> [Data to examine]
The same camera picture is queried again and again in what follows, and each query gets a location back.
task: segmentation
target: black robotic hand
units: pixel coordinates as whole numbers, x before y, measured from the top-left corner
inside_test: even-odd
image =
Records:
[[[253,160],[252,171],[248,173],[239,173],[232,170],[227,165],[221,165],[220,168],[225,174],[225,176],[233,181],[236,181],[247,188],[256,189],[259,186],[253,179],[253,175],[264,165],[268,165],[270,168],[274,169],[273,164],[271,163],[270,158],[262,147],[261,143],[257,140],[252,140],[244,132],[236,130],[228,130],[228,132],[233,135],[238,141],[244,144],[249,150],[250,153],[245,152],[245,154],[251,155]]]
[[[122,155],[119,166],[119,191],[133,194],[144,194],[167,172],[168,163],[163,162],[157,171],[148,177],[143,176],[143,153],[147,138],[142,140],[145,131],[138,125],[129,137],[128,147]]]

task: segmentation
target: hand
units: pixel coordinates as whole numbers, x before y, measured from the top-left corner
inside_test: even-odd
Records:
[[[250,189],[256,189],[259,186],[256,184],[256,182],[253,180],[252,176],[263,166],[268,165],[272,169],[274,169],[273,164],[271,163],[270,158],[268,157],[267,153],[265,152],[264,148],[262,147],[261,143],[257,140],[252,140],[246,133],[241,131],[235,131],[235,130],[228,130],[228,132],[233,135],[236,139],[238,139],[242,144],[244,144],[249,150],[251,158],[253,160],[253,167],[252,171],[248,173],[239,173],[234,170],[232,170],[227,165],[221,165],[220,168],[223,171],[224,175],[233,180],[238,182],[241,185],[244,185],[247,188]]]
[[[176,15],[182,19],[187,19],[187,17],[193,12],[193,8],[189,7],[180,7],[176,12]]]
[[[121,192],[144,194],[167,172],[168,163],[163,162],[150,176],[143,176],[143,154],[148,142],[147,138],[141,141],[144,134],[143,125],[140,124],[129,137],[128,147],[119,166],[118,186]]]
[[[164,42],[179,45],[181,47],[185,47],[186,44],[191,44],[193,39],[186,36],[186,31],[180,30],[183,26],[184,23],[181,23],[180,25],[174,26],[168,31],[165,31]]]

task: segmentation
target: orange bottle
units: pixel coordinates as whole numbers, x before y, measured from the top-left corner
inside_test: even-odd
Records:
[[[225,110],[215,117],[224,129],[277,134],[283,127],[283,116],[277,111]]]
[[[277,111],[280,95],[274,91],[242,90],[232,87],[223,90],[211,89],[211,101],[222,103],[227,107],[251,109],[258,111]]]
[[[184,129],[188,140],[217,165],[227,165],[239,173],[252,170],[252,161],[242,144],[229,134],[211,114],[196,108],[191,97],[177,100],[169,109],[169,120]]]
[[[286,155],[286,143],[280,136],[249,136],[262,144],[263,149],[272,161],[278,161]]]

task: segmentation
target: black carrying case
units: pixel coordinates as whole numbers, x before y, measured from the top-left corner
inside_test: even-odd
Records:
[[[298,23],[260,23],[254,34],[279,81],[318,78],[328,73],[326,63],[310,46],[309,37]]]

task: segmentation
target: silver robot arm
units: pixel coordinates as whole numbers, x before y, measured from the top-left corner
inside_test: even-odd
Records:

> [Exercise brief] All entries should be given again precisely as they appear above.

> [Answer below]
The same camera picture is queried again and again in what follows, and each query gets a location back.
task: segmentation
target: black robotic hand
units: pixel coordinates as whole numbers, x before y, measured from the top-left corner
inside_test: even-odd
image =
Records:
[[[253,160],[252,171],[248,173],[239,173],[232,170],[227,165],[221,165],[220,168],[225,174],[225,176],[233,181],[236,181],[247,188],[256,189],[259,186],[253,179],[253,175],[264,165],[268,165],[270,168],[274,169],[273,164],[271,163],[270,158],[262,147],[261,143],[257,140],[252,140],[244,132],[236,130],[228,130],[228,132],[233,135],[238,141],[244,144],[249,150],[250,153],[245,152],[245,154],[251,155]]]
[[[122,155],[119,166],[119,191],[133,194],[144,194],[167,172],[168,163],[163,162],[157,171],[148,177],[143,176],[143,153],[147,138],[142,140],[145,131],[138,125],[129,137],[128,147]]]

task: segmentation
target: hand
units: pixel coordinates as whole numbers, x before y, measured from the top-left corner
inside_test: even-odd
Records:
[[[250,189],[256,189],[259,186],[256,184],[256,182],[253,180],[252,176],[263,166],[268,165],[272,169],[274,169],[273,164],[271,163],[270,158],[268,157],[267,153],[265,152],[264,148],[262,147],[261,143],[257,140],[252,140],[246,133],[241,131],[235,131],[235,130],[228,130],[228,132],[233,135],[236,139],[238,139],[242,144],[244,144],[249,150],[251,158],[253,160],[253,167],[252,171],[248,173],[239,173],[234,170],[232,170],[227,165],[221,165],[220,168],[223,171],[224,175],[233,180],[238,182],[241,185],[244,185],[247,188]]]
[[[176,15],[182,19],[187,19],[187,17],[193,12],[193,8],[189,7],[180,7],[176,12]]]
[[[121,192],[144,194],[167,172],[168,163],[163,162],[150,176],[143,176],[143,154],[148,142],[147,138],[141,141],[144,134],[143,125],[140,124],[129,137],[128,147],[119,166],[118,186]]]
[[[164,42],[179,45],[181,47],[185,47],[186,44],[191,44],[193,39],[186,36],[186,31],[180,30],[183,26],[184,23],[181,23],[180,25],[174,26],[168,31],[165,31]]]

task: segmentation
target: orange bottle
units: pixel coordinates as whole numbers, x before y, measured from the top-left corner
inside_test: even-odd
Records:
[[[225,110],[215,117],[224,129],[277,134],[283,127],[283,116],[277,111]]]
[[[277,111],[280,95],[274,91],[242,90],[232,87],[223,90],[211,89],[211,101],[222,103],[227,107],[251,109],[258,111]]]
[[[184,129],[188,140],[217,165],[227,165],[239,173],[252,170],[252,161],[242,144],[229,134],[211,114],[196,108],[191,97],[177,100],[169,109],[169,120]]]
[[[286,155],[286,143],[280,136],[249,136],[262,144],[263,149],[272,161],[278,161]]]

task: segmentation
target: black carrying case
units: pixel coordinates as whole numbers, x before y, measured from the top-left corner
inside_test: even-odd
Records:
[[[298,23],[260,23],[254,34],[279,81],[318,78],[328,73],[326,63],[310,46],[309,37]]]

task: segmentation
target: silver robot arm
units: pixel coordinates as whole numbers, x before y, measured from the top-left corner
inside_test: even-odd
Records:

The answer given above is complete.